▸ Work required
Exclude the pictures from your copy, and reproduce each entry below verbatim.

▸ Source data
======
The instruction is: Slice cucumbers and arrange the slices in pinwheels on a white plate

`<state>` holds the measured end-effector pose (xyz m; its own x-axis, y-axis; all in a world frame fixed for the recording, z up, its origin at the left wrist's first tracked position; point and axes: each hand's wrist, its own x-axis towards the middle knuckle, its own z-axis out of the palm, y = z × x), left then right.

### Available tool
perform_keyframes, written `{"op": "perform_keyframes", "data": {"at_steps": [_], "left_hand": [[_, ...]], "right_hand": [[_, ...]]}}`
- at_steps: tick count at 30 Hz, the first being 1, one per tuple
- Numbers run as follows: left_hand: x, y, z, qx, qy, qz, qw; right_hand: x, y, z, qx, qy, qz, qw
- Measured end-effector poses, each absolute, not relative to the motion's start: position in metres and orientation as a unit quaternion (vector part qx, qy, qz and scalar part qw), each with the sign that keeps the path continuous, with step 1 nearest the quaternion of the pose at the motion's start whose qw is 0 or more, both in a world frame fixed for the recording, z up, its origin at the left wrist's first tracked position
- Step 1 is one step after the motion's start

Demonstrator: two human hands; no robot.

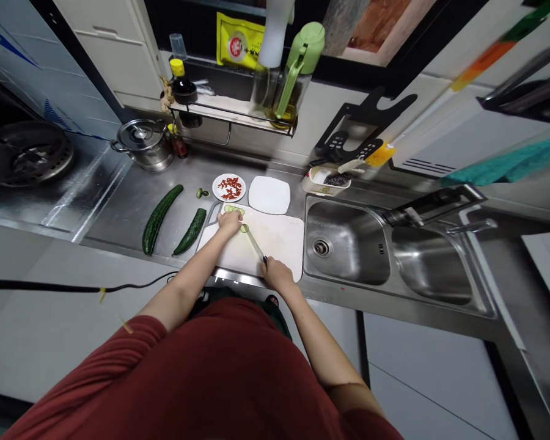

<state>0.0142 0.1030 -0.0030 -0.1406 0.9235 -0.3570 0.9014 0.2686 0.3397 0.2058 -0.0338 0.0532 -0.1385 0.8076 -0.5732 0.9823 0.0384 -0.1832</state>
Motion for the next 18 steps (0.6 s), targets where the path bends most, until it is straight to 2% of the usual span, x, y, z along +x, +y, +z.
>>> {"op": "perform_keyframes", "data": {"at_steps": [18], "left_hand": [[0.0141, 0.1022, -0.0035, 0.608, 0.752, 0.020, 0.252]], "right_hand": [[0.2105, -0.0407, 0.0549, 0.640, 0.697, -0.274, 0.170]]}}
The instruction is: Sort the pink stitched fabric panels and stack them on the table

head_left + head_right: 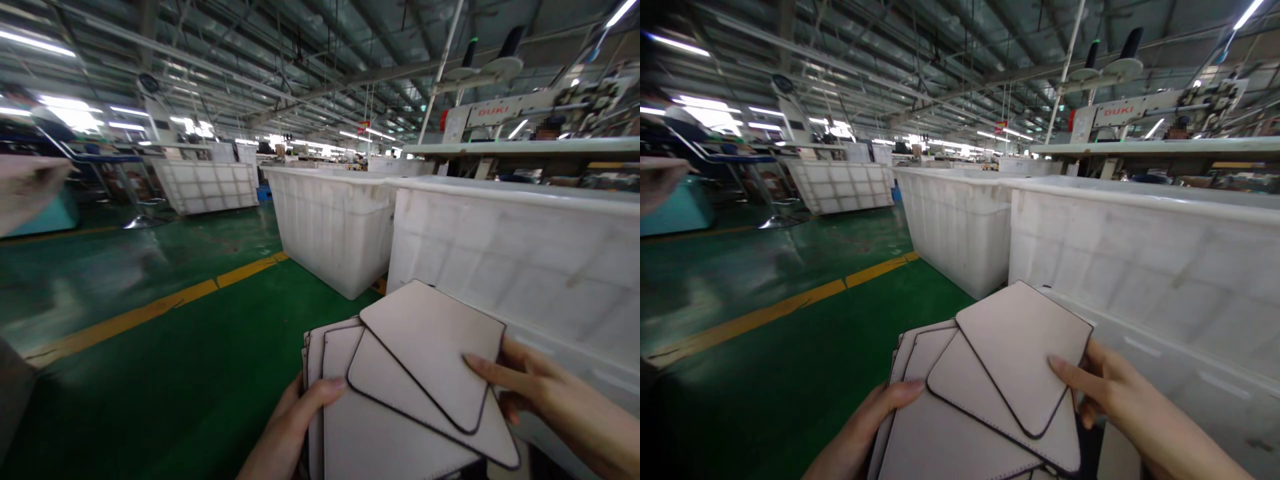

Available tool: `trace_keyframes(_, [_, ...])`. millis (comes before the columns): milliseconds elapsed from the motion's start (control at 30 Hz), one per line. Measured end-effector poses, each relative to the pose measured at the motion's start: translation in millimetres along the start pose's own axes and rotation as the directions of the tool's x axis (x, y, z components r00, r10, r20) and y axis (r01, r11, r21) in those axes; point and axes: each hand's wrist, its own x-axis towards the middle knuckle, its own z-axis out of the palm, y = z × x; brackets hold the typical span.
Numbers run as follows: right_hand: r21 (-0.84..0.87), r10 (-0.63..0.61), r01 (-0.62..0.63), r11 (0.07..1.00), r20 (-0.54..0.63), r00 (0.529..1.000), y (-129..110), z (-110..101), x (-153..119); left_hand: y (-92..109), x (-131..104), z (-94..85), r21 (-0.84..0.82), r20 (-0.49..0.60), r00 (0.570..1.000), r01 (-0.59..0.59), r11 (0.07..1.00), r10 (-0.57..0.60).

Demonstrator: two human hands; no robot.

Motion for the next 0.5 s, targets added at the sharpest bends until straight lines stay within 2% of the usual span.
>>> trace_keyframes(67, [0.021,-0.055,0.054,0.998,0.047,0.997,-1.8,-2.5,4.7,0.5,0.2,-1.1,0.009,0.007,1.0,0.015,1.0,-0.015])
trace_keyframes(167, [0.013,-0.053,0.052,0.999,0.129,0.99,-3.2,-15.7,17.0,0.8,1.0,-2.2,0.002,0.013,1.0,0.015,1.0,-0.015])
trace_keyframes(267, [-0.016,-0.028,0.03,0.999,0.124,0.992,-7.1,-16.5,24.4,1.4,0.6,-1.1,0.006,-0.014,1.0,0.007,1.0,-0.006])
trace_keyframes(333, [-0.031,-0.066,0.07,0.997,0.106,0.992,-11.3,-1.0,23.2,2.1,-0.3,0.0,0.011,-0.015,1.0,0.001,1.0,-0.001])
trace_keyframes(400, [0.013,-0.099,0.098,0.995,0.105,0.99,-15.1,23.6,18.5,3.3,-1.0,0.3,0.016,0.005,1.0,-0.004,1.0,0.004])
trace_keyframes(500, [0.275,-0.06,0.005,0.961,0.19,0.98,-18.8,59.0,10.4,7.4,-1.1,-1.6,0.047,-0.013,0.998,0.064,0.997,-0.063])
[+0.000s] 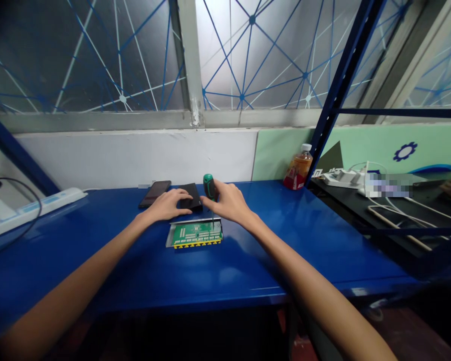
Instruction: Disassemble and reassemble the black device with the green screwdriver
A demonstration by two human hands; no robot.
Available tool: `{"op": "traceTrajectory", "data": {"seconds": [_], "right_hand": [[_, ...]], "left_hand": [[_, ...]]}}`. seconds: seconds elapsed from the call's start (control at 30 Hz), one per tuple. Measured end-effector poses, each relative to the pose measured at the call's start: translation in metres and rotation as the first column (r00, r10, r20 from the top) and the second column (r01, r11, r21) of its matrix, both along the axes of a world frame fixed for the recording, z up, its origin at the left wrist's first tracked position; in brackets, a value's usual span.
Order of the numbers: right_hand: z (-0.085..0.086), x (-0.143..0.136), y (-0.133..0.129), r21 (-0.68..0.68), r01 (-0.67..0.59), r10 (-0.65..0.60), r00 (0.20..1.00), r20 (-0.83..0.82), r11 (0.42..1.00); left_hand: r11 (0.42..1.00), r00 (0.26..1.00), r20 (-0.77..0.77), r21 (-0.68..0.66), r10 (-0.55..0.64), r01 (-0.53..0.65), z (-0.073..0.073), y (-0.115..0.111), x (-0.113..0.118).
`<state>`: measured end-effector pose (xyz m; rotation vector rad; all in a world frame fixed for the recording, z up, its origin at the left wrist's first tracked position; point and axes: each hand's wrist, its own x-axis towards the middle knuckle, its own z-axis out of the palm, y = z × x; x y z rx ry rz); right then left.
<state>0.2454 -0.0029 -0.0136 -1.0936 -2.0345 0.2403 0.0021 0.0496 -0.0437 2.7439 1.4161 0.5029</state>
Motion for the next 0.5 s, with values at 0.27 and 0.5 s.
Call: {"op": "traceTrajectory", "data": {"seconds": [0.27, 0.5], "right_hand": [[0.001, 0.001, 0.000, 0.003, 0.010, -0.010, 1.000, 0.017, 1.000], [-0.002, 0.001, 0.002, -0.019, -0.028, 0.028, 0.999, -0.015, 0.999]], "left_hand": [[0.999, 1.000, 0.016, 0.031, -0.026, 0.026, -0.013, 0.008, -0.003], [0.994, 0.997, 0.073, 0.101, 0.027, -0.034, -0.001, -0.003, 0.008]]}}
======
▸ Problem solution
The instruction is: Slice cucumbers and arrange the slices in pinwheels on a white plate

`<state>` holds the measured end-effector pose (xyz m; its own x-axis, y-axis; all in a world frame fixed for the recording, z up, its origin at the left wrist's first tracked position; point and axes: each hand's wrist, its own x-axis towards the middle knuckle, its own z-axis out of the palm, y = z × x), left then right.

### Available tool
perform_keyframes, written `{"op": "perform_keyframes", "data": {"at_steps": [_], "left_hand": [[_, ...]], "right_hand": [[_, ...]]}}`
- at_steps: tick count at 30 Hz, the first being 1, one per tuple
- Numbers run as follows: left_hand: x, y, z, qx, qy, qz, qw; right_hand: x, y, z, qx, qy, qz, qw
- Measured end-effector poses, each absolute, not relative to the motion's start: position in metres and orientation as a unit quaternion (vector part qx, qy, qz and scalar part qw), each with the sign that keeps the path continuous, with step 1 nearest the quaternion of the pose at the motion's start whose qw is 0 or more, both in a world frame fixed for the recording, z up, its origin at the left wrist's first tracked position
- Step 1 is one step after the motion's start

Demonstrator: two human hands; no robot.


<state>0.0142 0.1030 -0.0030 -0.1406 0.9235 -0.3570 0.9014 0.2686 0.3397 0.2058 -0.0338 0.0532 -0.1385 0.8076 -0.5732 0.9823 0.0384 -0.1832</state>
Motion for the next 18 steps (0.6 s), targets where the path bends most, until it is straight to 2% of the usual span, x, y, z along +x, +y, +z.
>>> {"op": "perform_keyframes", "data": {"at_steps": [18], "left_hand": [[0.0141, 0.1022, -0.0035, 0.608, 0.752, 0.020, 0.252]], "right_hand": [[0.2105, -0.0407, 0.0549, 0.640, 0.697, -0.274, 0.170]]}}
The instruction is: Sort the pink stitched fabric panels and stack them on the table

head_left + head_right: 

Available tool: `trace_keyframes(_, [_, ...])`. millis (comes before the columns): milliseconds elapsed from the motion's start (control at 30 Hz), one per line. Measured end-effector poses, each relative to the pose measured at the motion's start: translation in millimetres along the start pose's own axes and rotation as the directions of the tool's x axis (x, y, z components r00, r10, r20) and y axis (r01, r11, r21) in those axes; point and axes: each hand's wrist, its own x-axis towards the middle knuckle, its own z-axis out of the palm, y = z × x; brackets hold the typical span.
Numbers run as follows: right_hand: r21 (-0.84..0.87), r10 (-0.63..0.61), r01 (-0.62..0.63), r11 (0.07..1.00), r20 (-0.54..0.63), r00 (0.529..1.000), y (-129..110), z (-110..101), x (-153..119); left_hand: y (-92..109), x (-131..104), z (-94..85), r21 (-0.84..0.82), r20 (-0.49..0.60), r00 (0.570..1.000), r01 (-0.59..0.59), r11 (0.07..1.00), r10 (-0.57..0.60).

Demonstrator: two human hands; no robot.

Motion for the next 0.5 s, targets added at the sharpest bends until straight lines stay within 2% of the usual span.
>>> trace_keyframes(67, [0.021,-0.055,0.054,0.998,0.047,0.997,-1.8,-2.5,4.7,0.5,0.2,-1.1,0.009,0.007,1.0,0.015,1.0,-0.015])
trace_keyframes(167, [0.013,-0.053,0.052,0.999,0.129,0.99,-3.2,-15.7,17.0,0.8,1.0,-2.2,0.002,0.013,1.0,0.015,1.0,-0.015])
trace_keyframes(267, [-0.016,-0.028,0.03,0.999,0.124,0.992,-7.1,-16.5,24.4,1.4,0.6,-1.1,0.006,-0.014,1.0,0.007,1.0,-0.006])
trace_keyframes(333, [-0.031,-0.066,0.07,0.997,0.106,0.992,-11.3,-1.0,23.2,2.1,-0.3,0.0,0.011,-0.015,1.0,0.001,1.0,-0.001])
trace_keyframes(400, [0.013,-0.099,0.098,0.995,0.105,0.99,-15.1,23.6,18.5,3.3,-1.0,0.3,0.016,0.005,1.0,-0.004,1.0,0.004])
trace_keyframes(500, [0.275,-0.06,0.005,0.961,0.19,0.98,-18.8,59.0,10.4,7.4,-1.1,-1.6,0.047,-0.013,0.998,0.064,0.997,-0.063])
[+0.000s] 
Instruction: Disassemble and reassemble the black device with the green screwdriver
A demonstration by two human hands; no robot.
Available tool: `{"op": "traceTrajectory", "data": {"seconds": [_], "right_hand": [[_, ...]], "left_hand": [[_, ...]]}}`. seconds: seconds elapsed from the call's start (control at 30 Hz), one per tuple. Measured end-effector poses, each relative to the pose measured at the call's start: translation in metres and rotation as the first column (r00, r10, r20 from the top) and the second column (r01, r11, r21) of its matrix, both along the axes of a world frame fixed for the recording, z up, its origin at the left wrist's first tracked position; in brackets, a value's usual span.
Order of the numbers: right_hand: z (-0.085..0.086), x (-0.143..0.136), y (-0.133..0.129), r21 (-0.68..0.68), r01 (-0.67..0.59), r10 (-0.65..0.60), r00 (0.20..1.00), r20 (-0.83..0.82), r11 (0.42..1.00); left_hand: r11 (0.42..1.00), r00 (0.26..1.00), r20 (-0.77..0.77), r21 (-0.68..0.66), r10 (-0.55..0.64), r01 (-0.53..0.65), z (-0.073..0.073), y (-0.115..0.111), x (-0.113..0.118).
`<state>`: measured end-effector pose (xyz m; rotation vector rad; all in a world frame fixed for the recording, z up, its origin at the left wrist's first tracked position; point and axes: each hand's wrist, its own x-axis towards the middle knuckle, its own z-axis out of the palm, y = z × x; x y z rx ry rz); right then left.
<state>0.2454 -0.0029 -0.0136 -1.0936 -2.0345 0.2403 0.0021 0.0496 -0.0437 2.7439 1.4161 0.5029</state>
Motion for the next 0.5 s, with values at 0.27 and 0.5 s.
Call: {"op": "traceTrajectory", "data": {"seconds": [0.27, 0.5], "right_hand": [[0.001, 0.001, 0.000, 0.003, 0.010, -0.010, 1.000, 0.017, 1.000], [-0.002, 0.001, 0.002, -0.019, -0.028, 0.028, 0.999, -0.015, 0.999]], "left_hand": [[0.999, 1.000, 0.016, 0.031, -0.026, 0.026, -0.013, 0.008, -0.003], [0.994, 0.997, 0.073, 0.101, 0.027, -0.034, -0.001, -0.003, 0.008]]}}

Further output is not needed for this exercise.